» **What you are asked to do**
Pull every line that includes the word "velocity" from the data.

(Given records Opens)

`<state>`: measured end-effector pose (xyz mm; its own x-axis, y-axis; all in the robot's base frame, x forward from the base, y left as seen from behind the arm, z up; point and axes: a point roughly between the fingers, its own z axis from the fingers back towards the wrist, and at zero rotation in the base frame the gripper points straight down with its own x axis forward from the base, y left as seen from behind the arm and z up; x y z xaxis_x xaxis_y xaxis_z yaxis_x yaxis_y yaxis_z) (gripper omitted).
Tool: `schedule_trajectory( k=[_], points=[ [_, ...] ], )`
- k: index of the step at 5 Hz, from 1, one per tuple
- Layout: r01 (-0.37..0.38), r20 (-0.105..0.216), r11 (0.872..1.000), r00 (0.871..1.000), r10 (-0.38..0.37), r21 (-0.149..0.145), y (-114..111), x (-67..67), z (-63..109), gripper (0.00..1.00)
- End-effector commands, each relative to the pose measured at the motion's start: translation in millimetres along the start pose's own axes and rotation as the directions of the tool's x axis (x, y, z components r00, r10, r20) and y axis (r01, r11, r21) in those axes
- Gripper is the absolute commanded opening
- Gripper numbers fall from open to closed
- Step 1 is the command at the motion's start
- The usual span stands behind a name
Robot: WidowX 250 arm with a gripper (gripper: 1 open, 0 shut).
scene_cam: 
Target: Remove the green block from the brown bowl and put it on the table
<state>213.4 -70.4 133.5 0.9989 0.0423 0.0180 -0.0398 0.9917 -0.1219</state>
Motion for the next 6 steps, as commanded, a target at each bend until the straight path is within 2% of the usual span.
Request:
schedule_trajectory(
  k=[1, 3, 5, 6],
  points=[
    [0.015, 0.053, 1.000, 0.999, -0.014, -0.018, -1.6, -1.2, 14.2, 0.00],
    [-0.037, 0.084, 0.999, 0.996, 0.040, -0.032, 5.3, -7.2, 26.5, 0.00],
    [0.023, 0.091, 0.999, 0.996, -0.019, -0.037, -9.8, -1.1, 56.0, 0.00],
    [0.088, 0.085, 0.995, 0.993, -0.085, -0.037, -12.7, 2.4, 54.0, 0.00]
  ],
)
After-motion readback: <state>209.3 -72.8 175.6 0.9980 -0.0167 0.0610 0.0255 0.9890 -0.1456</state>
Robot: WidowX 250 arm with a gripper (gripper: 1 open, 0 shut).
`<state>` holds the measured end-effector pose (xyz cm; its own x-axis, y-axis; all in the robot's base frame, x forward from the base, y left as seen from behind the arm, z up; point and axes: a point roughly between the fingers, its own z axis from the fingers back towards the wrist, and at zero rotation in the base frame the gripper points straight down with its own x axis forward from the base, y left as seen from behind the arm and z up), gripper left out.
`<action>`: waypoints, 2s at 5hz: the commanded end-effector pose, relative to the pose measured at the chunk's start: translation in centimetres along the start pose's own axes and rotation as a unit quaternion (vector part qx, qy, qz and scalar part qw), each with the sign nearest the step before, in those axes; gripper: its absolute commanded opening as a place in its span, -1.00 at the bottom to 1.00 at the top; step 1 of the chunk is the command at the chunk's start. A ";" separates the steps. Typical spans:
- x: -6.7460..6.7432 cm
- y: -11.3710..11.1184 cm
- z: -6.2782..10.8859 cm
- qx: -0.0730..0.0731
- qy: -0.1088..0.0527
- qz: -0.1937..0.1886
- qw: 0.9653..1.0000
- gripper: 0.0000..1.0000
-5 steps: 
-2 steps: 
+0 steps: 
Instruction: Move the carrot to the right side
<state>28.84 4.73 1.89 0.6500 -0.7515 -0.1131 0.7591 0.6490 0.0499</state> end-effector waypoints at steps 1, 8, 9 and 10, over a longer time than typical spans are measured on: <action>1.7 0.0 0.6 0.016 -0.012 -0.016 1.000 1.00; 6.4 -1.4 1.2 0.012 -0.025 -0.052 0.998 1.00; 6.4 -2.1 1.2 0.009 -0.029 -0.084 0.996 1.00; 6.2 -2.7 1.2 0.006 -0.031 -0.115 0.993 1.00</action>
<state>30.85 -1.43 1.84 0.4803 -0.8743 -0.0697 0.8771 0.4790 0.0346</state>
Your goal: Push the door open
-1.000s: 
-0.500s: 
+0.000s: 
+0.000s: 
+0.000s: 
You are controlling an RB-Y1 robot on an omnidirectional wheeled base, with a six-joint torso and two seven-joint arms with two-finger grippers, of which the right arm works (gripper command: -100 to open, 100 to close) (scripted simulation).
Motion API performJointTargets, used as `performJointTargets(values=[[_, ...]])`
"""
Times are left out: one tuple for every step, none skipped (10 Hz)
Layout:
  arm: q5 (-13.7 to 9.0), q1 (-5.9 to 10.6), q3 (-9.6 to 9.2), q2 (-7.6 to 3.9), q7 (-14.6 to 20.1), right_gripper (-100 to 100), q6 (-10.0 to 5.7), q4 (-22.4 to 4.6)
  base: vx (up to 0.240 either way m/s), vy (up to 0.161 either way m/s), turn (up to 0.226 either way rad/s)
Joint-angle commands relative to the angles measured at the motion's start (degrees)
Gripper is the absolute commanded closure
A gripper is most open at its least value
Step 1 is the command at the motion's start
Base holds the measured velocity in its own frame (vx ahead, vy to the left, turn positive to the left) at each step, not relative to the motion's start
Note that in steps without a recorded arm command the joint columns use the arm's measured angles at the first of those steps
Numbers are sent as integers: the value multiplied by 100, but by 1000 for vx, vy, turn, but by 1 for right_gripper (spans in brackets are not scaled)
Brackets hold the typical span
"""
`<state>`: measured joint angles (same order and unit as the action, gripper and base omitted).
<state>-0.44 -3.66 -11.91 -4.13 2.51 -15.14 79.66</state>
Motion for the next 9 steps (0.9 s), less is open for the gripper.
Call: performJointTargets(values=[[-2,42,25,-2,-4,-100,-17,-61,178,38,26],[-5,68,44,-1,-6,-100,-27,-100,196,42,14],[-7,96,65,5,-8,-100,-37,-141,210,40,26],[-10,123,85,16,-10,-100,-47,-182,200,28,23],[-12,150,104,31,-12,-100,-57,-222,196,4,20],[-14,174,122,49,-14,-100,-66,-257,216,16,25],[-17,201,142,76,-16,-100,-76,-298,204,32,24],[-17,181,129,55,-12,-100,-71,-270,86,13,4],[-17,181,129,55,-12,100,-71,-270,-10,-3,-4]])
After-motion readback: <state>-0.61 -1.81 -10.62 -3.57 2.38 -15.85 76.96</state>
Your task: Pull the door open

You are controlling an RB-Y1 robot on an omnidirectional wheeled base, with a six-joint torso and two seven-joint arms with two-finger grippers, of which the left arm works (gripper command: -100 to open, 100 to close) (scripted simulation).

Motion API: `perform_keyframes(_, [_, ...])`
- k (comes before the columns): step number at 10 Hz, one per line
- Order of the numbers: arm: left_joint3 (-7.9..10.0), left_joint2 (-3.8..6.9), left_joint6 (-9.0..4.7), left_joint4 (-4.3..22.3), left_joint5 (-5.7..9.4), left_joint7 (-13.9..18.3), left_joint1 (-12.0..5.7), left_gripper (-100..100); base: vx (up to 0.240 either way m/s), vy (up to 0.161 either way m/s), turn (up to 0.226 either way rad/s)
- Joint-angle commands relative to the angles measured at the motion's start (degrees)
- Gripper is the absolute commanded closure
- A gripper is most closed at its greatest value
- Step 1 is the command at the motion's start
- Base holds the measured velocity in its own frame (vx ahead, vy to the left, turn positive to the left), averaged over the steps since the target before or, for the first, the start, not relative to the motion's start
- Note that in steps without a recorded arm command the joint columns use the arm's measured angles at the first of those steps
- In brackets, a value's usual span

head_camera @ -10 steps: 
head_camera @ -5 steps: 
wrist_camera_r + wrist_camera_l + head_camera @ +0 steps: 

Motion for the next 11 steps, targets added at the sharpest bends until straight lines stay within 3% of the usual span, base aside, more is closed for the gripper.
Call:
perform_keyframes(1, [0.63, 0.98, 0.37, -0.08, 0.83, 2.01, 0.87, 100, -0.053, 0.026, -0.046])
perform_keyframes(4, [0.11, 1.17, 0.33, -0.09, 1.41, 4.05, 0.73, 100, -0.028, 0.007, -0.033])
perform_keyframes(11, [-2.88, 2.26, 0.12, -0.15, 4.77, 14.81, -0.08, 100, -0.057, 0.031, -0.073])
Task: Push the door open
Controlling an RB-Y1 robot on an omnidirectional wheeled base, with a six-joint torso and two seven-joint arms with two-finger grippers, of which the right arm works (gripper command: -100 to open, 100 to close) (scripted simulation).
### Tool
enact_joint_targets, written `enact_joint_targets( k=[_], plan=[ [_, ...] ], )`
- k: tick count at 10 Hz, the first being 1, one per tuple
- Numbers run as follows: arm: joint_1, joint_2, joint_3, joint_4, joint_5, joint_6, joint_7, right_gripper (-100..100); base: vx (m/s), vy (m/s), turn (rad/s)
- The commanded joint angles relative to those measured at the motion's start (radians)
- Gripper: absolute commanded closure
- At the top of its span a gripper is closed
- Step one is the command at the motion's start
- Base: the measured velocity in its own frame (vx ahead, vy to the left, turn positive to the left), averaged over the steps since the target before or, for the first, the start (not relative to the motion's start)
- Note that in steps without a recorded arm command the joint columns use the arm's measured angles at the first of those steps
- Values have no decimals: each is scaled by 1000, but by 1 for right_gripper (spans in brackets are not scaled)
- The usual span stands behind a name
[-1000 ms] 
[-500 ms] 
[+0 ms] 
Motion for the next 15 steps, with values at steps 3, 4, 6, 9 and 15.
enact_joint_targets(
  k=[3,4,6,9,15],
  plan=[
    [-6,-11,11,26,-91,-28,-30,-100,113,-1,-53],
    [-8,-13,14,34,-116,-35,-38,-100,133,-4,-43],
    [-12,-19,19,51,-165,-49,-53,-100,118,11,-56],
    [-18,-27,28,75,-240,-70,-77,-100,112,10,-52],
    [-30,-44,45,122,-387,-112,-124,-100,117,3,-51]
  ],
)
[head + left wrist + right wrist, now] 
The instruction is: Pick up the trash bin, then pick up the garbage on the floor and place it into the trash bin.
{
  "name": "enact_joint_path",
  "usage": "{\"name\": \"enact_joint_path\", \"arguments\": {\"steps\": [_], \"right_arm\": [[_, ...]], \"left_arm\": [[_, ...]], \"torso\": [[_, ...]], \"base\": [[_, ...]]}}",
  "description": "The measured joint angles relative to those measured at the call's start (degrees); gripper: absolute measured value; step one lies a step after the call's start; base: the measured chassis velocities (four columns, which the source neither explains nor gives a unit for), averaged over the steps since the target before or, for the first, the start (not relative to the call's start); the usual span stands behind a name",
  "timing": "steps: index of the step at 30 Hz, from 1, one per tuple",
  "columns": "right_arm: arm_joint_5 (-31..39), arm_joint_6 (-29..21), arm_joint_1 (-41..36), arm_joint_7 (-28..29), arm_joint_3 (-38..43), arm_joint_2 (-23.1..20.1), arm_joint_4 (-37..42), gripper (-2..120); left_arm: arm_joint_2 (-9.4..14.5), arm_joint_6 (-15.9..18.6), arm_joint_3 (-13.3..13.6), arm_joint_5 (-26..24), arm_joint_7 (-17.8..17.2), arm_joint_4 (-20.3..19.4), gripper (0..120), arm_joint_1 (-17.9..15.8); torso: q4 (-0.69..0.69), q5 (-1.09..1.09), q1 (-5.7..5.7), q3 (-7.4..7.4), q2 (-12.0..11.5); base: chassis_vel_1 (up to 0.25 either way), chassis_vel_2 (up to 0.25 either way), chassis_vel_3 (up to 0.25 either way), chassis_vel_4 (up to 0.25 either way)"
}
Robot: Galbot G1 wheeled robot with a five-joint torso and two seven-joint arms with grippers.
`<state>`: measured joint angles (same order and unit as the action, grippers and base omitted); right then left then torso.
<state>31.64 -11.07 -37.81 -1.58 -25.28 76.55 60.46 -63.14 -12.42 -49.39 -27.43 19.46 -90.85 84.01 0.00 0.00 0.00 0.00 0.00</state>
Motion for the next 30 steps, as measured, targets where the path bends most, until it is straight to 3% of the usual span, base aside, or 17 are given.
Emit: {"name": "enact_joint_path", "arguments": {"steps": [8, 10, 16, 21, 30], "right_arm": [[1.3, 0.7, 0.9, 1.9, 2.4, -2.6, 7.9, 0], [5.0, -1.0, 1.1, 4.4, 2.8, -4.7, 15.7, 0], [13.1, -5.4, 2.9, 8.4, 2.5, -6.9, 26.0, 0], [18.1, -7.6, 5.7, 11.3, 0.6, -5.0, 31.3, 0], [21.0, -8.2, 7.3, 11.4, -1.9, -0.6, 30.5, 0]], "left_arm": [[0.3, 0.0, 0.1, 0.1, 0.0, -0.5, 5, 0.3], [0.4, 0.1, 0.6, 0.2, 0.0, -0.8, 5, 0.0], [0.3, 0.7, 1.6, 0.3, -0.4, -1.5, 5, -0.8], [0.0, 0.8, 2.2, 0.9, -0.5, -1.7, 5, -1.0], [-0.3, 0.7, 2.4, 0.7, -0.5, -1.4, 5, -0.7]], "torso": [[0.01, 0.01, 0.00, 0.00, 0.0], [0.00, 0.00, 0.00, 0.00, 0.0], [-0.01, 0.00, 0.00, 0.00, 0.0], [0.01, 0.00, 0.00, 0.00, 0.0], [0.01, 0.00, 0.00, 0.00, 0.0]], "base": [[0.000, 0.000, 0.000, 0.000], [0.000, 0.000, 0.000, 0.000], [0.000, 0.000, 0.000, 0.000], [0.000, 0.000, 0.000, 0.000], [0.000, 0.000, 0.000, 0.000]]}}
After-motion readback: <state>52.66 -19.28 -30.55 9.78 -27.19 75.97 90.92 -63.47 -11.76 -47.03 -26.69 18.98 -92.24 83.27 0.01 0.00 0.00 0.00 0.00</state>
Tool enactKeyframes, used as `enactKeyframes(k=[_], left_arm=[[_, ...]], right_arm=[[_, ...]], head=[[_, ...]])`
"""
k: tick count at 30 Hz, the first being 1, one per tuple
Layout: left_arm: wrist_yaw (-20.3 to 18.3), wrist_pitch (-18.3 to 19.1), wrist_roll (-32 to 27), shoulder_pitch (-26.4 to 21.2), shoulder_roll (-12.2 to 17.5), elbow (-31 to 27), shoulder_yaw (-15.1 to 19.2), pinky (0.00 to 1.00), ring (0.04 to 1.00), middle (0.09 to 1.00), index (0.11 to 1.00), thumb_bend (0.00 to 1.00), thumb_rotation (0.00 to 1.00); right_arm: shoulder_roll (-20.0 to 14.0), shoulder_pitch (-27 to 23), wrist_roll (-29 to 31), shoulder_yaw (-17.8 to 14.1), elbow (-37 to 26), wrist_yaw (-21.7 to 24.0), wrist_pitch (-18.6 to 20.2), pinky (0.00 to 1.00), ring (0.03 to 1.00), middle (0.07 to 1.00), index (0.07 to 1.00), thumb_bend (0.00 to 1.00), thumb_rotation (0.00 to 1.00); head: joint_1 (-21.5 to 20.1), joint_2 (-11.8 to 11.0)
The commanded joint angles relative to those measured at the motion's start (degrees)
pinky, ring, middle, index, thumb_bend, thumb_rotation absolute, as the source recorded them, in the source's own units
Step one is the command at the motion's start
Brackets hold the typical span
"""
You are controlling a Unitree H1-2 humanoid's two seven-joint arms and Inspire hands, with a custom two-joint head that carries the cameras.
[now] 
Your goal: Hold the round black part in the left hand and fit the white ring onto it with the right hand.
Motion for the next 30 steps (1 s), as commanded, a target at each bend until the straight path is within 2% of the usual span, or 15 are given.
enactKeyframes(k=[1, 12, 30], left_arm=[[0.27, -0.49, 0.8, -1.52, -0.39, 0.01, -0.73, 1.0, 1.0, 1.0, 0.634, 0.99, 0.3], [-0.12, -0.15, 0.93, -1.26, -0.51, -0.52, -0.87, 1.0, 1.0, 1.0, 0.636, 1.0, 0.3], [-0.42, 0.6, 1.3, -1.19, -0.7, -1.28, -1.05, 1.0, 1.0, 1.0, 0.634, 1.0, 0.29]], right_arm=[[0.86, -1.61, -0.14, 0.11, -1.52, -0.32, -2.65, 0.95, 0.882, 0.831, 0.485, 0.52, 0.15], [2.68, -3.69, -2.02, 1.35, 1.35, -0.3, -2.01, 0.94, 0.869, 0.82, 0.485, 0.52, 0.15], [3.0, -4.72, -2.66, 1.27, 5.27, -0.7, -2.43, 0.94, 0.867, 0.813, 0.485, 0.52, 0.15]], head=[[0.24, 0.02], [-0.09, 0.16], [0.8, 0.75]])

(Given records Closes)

» **Result below**
Base holds the measured velocity in its own frame (vx ahead, vy to the left, turn positive to the left) at each step, not relative to the motion's start
- Base holds the measured velocity in its own frame (vx ahead, vy to the left, turn positive to the left), averaged over the steps since the target before or, for the first, the start, not relative to the motion's start
- Base: the measured velocity in its own frame (vx ahead, vy to the left, turn positive to the left), averaged over the steps since the target before or, for the first, the start (not relative to the motion's start)

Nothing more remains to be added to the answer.